Она неожиданно согласилась, но сморщилась от первого же глотка. Илья видел, что Лару отпускает: уходит напряжение, фигура расслабилась, спина устало оперлась на стену.
— Люблю поездки, часто приходится ездить, вот и сейчас, в городе, — Илья назвал пункт назначения, — буду целую неделю.
— Надо же, я тоже туда еду, — слегка оживилась Клара.
— Вы по работе?
— Нет, я насовсем, надеюсь, что насовсем…
— Я бы тоже туда перебрался, был раз пять, удивительное место, словно на столетие назад переносит – спокойствие, размеренность.
— И вам не будет скучно без столичной жизни?
— Не знаю, — честно сознался Илья, — я не любитель тусовок, если вы об этом, но я родился в столице, там друзья, родственники, родители.
— А семья?
— Они и есть моя семья, я не женат, если вы об этом. Но бросить все хочется все больше, не отпускает ощущение бессмысленности что ли…
— У вас еще коньяк есть?
И они выпили еще, Илья терпеливо ждал, пока Лара решится. И она заговорила, рассказала о том, что росла в семье авторитарной мамы, мечта которой – перебраться в Москву.
— Она все делала для этого, активно знакомилась с мужчинами, даже уезжала на пару лет, оставив меня с бабушкой, но что- то пошло не так, и мать вернулась. Осознав, что я для нее – шанс исполнить мечту, она убеждала меня знакомиться только со столичными парнями. Я, разумеется, сопротивлялась, но что я могла сделать, моей матери боялась даже бабушка. Не знаю, какие свои связи она подключила, но с Глебом меня познакомила именно она. Впервые меня не смутило, что он – житель Москвы, понимаете, он читал те же книги, слушал ту же музыку, во всяком случае, мне так казалось.
— А оказалось?
— Оказалось, что мать меня продала…
— Категорично.
— У Глеба есть проблемы, а мать знакома с его родителями, они решили, что женитьба благотворно на нем скажется. Поставили ему довольно жесткие условия: или я, или полное отключение от финансирования. Как ни странно, он выбрал меня. Все просто разыграли по нотам, мать инструктировала, о чем со мной говорить, как себя вести, одним словом, птичка попалась.
— И сколько вы так выдержали?
— Почти семь лет.
— Семь лет? Как это возможно?
— Я – потенциальная жертва, не забывайте. Он требовал от меня соответствия, я должна была изображать счастливую супругу, но за закрытыми дверьми маска благопристойности слетала.
— А мать?
— Она переехала в столицу, ей подыскали приличную работу, а я вот возвращаюсь, бабушка там одна. У меня чувство, что просыпаюсь, отхожу от выдуманной реальности, и я очень хочу домой, в настоящее.

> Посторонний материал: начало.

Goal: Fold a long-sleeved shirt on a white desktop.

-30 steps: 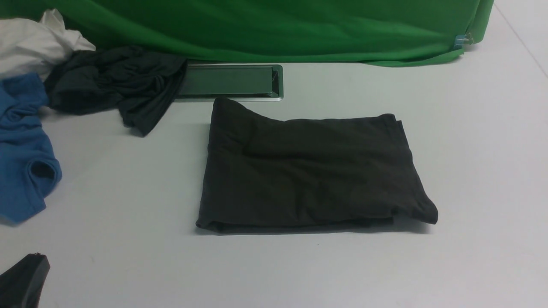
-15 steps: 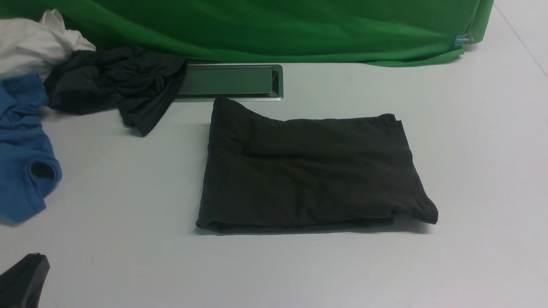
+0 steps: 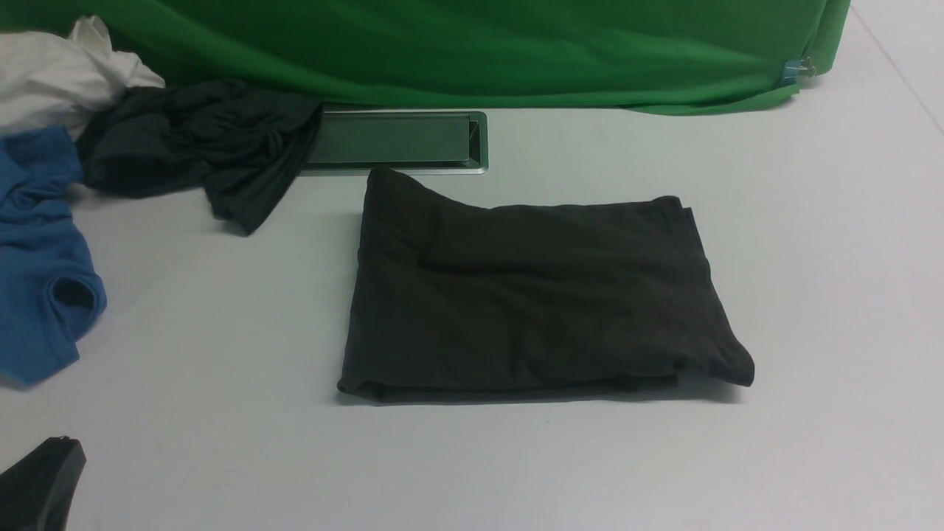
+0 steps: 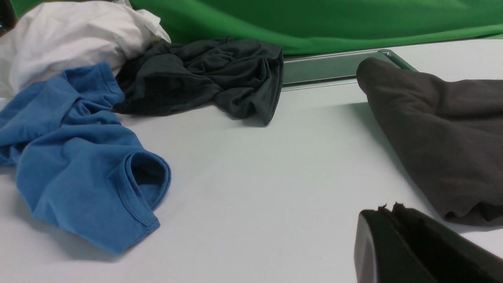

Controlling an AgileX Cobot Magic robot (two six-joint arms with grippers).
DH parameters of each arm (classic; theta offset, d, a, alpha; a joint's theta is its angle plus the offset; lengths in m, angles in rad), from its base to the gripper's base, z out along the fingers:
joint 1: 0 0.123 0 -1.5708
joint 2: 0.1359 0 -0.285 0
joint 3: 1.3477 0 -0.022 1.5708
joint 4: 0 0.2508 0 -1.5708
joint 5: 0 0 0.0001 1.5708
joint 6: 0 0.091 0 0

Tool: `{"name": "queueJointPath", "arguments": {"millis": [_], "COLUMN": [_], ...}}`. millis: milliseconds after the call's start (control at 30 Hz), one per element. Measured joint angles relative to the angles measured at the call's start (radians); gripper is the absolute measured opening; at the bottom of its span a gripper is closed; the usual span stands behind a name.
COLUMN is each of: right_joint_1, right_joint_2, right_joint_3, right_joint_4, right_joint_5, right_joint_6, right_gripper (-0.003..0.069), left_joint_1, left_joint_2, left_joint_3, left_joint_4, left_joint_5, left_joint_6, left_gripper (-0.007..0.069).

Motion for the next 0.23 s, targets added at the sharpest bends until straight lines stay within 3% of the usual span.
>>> {"name": "queueJointPath", "arguments": {"millis": [233], "right_joint_1": [0.0], "right_joint_2": [0.0], "right_joint_3": [0.0], "right_joint_4": [0.0], "right_joint_5": [0.0], "right_joint_6": [0.0], "right_gripper": [0.0239], "left_joint_1": [0.0], "left_joint_2": [0.0], "left_joint_3": [0.0], "left_joint_4": [0.0], "left_joint_5": [0.0], "left_joint_6": [0.0], "left_gripper": [0.004]}}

— Странно, вот вы рассказываете свою историю, а я получаю ответы на мои вопросы, вы правы, мы живем в выдуманном мире, не живем – кажемся, демонстрируем друг другу маркеры существования: не радоваться, а изображать радость, не любить, а играть любовь. Знаете, в 1995 году датский кинорежиссер Ларс фон Триер и его соавтор Томас Винтерберг представили манифест «Обет целомудрия». Нет, это не про отношения, это про создание приукрашенной реальности. Он призывал к честности в искусстве, к отказу от приукрашивания.
— Интересно, не слышала.
— Манифест, разумеется, не был массово поддержан, вот я сейчас думаю, что в нашей жизни находятся несчастные одинокие Ларсы и Томасы, такие, как мы с вами.
Илья больше не уснул, они проговорили до самого прибытия, а потом долго стояли на перроне, не в силах расстаться.
— Позвони мне, — шептал он, обнимая.
— Лучше ты, — тихо отвечала она, поднимая на него глаза, в которых искрился свет ночных фонарей.